3.2 Arguments against nuclear energy
With regard to safety, there is some suggestive evidence of leukaemia clusters and genetic defects associated with nuclear facilities. Despite the low levels of emissions, uncertainties about the impacts on health of radiation exposure from routine and accidental discharges make it preferable to avoid nuclear energy in favour of less problematic options. The precautionary principle should apply. There is also an abiding concern about the possibility of low-probability/high-consequence accidents such as Chernobyl, which could have widespread and devastating impacts on human health and environments.
For cost and technical reasons nuclear plants must run continuously to supply baseload electricity. The more the baseload is provided by nuclear the less room there will be for renewables offering baseload low-cost electricity. In respect of energy security, nuclear relies on foreign sources of uranium, which could become scarcer or of lower grade if worldwide demand increases rapidly in response to a nuclear renaissance. Just as some gas comes from potentially politically unstable countries, so the UK ‘may become equally dependent on uranium imports from similar foreign sources’ (House of Commons, 2006, p. 36). Then there are the risks of proliferation and terrorist attack. The destructive potential of nuclear power is sometimes presented in dramatic language: for example, Ulrich Beck (1992) pronounces that ‘the effect only exists when it occurs, and when it occurs, it no longer exists, because nothing exists any more’ (p. 38). It is argued that nuclear plants are particularly attractive targets and therefore vulnerable to terrorist attacks, which, if successful, could precipitate uncontrollable and widespread devastation. For reasons of security nuclear plants are closely guarded and fenced off, with limited access. In some countries they have been the scenes of clashes, sometimes violent, between police and protesters.

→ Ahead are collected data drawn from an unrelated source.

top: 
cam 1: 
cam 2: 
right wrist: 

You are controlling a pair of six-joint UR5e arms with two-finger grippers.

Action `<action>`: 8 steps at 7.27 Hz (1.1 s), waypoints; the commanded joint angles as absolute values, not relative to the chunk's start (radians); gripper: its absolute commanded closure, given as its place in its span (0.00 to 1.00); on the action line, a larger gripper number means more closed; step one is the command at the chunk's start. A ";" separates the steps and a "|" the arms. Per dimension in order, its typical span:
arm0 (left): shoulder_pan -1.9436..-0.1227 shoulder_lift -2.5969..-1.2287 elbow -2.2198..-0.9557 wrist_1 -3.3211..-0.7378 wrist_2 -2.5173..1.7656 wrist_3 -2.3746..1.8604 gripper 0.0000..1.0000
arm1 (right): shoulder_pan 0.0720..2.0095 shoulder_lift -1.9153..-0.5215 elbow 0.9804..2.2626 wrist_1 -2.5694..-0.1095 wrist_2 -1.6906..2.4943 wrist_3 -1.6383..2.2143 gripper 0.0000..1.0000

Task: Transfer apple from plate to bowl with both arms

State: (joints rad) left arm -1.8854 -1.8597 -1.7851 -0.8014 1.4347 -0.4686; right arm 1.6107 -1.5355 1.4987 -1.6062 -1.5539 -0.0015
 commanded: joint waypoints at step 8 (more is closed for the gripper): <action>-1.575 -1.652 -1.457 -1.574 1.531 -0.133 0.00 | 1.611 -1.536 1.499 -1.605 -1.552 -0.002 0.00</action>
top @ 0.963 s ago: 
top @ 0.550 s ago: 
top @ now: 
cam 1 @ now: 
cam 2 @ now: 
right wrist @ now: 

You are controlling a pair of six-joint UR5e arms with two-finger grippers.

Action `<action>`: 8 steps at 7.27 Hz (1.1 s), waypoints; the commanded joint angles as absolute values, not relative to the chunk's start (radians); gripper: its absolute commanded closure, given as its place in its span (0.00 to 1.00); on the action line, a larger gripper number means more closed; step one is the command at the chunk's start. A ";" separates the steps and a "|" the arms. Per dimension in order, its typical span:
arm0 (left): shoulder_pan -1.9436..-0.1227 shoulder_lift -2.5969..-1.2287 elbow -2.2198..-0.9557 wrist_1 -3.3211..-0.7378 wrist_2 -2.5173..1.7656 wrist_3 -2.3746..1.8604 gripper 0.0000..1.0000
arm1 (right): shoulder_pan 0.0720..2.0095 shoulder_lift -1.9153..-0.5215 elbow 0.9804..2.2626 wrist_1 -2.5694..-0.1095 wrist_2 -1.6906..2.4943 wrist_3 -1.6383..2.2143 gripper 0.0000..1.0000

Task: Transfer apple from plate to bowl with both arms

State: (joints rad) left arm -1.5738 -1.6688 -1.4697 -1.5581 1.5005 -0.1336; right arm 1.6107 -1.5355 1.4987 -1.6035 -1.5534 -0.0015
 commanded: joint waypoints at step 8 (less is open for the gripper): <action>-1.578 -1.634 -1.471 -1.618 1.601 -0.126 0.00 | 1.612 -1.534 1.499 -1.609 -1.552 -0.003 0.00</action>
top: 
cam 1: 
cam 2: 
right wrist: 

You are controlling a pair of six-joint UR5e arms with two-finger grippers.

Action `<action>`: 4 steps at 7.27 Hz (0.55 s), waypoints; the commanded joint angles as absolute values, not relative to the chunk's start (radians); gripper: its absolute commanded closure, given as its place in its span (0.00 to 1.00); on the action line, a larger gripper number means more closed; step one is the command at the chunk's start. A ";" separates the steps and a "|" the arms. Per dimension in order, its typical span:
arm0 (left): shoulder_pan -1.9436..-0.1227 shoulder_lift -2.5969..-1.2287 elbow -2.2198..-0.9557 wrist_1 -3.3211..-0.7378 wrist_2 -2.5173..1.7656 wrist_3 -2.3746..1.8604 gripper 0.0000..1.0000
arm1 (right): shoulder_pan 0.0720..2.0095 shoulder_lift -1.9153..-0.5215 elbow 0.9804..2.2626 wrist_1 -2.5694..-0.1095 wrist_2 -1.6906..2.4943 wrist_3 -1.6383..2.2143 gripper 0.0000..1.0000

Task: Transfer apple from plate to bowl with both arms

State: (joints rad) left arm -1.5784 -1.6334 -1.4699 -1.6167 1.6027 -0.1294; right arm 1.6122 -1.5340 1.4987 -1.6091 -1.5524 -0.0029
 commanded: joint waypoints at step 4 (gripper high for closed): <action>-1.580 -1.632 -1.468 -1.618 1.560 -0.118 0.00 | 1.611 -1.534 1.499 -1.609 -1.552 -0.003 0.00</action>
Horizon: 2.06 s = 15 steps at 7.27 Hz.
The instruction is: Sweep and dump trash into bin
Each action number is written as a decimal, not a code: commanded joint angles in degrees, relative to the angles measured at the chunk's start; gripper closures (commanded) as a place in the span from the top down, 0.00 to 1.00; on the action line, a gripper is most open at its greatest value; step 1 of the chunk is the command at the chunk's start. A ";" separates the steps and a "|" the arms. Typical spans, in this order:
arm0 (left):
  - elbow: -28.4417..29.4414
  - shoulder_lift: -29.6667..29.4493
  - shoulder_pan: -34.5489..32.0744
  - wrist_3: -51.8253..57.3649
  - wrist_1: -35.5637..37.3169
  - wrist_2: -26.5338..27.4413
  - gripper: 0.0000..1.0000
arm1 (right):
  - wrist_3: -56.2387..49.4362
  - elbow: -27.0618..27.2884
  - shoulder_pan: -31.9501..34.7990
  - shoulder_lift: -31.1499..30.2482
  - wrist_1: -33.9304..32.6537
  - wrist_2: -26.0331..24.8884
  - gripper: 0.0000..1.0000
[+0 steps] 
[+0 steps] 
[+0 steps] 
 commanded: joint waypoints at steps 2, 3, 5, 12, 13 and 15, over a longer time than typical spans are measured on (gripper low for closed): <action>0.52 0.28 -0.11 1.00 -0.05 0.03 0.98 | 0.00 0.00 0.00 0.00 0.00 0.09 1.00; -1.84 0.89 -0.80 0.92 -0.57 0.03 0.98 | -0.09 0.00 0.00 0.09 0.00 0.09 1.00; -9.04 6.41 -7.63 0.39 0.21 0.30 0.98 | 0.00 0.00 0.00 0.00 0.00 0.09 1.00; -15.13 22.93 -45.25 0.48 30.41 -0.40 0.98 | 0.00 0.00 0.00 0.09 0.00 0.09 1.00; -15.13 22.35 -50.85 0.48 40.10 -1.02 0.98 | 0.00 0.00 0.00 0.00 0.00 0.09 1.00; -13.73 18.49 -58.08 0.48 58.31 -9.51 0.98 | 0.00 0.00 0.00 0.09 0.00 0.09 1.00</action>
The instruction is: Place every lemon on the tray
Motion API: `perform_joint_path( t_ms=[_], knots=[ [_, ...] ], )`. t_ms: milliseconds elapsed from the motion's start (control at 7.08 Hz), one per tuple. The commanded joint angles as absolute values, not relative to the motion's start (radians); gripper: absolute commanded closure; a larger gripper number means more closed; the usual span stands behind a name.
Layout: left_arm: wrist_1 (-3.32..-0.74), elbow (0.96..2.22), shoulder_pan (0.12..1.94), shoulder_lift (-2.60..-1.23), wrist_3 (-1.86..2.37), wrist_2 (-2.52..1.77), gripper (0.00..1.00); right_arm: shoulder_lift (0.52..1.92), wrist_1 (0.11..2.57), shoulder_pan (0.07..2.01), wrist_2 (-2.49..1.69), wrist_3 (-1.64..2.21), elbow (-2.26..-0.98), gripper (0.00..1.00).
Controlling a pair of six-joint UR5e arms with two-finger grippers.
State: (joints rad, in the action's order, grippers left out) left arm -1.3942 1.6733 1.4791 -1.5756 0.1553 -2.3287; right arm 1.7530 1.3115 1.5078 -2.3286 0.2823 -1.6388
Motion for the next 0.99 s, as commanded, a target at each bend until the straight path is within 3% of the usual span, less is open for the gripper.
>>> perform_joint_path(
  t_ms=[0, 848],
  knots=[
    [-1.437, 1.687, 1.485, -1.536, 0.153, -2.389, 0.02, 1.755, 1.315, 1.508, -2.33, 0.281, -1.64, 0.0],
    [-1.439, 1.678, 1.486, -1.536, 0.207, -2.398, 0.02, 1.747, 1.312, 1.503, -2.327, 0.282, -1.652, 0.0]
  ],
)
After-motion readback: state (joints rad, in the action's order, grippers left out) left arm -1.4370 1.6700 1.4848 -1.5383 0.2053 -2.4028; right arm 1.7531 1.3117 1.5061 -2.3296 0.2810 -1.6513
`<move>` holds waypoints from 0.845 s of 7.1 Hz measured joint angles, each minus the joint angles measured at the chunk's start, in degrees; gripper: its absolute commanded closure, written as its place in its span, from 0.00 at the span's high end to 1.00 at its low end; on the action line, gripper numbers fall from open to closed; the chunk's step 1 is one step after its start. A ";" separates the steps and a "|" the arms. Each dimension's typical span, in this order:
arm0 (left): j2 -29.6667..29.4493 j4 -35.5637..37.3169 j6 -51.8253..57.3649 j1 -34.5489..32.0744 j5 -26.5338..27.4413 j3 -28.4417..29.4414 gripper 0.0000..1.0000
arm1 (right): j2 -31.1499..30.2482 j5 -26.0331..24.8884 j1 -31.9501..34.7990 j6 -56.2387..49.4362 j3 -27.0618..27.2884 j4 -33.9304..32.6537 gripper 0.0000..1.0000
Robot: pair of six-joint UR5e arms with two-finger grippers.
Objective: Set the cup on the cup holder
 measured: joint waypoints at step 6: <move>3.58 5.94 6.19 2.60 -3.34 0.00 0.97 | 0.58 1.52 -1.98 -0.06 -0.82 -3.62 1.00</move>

Nuclear energy has high capital costs relative to other options (around three times those of fossil-fuel plants) and, together with long lead times (about ten years) and long operating periods (now up to sixty years), this represents a considerable investment risk to private capital. Critics point to a tendency for ‘appraisal optimism’ to underestimate costs and, in the absence of guaranteed prices, to the problem of achieving a sufficiently high rate of return over a very long period in a liberalised market, albeit within a context of carbon pricing. Cost overruns and failure to meet deadlines have been the norm for the industry so far. There is also the possibility that the cost of uranium could increase in the longer term as supplies diminish and lower grades are used. Costs of decommissioning and waste management are difficult to calculate over such long periods and it is almost inevitable that subsidy will be needed in one form or another.
While nuclear energy is certainly low-carbon, it is not carbon-free. The nuclear cycle involves mining, milling, fuel enrichment and fabrication, all of which require energy, at present coming mainly from high-carbon sources. Energy is also consumed in the construction of nuclear plants and in the rear-end activities of the nuclear cycle: reprocessing, decommissioning and waste management. Nuclear energy’s critics argue that, overall, the contribution of new nuclear plants to carbon reduction is likely to be modest and can be met by other means, notably renewables and energy efficiency. Nuclear energy has an impact on the environment in other ways too. Uranium mining and the associated tailing ponds scar and contaminate landscapes and there are concerns about possible impacts on marine ecosystems arising from discharges into coastal waters.
The problem of radioactive waste has been a major source of opposition to nuclear energy. Long-term storage presents a risk to present and future generations and there is the possibility that containment systems in a deep repository will not prevent the release of radionuclides into the environment in the distant future. While it is recognised that the problem of legacy wastes (those arising from past and current activities) must be managed, additional wastes from a new building programme would exacerbate the problem. Since there is, as yet, no acceptable long-term solution to the management of high-level wastes, there should be no new nuclear programme.
While public opinion varies on the question of nuclear energy, polls consistently report overwhelming concern about radioactive waste. Nuclear investment diverts attention and resources from renewables and energy efficiency, which can contribute far more to carbon reduction. New nuclear stations will not be ready in time to plug the energy gap but will lock us in to an inflexible form of power supply for sixty years or more. Nuclear power stations and waste management facilities create fear, anxiety and blight among the communities in which they are sited. Nuclear activities are imposed on vulnerable communities who bear the risks on behalf of society as a whole. Moreover, the legacy of nuclear activities passes a burden on to the future, extending down the generations.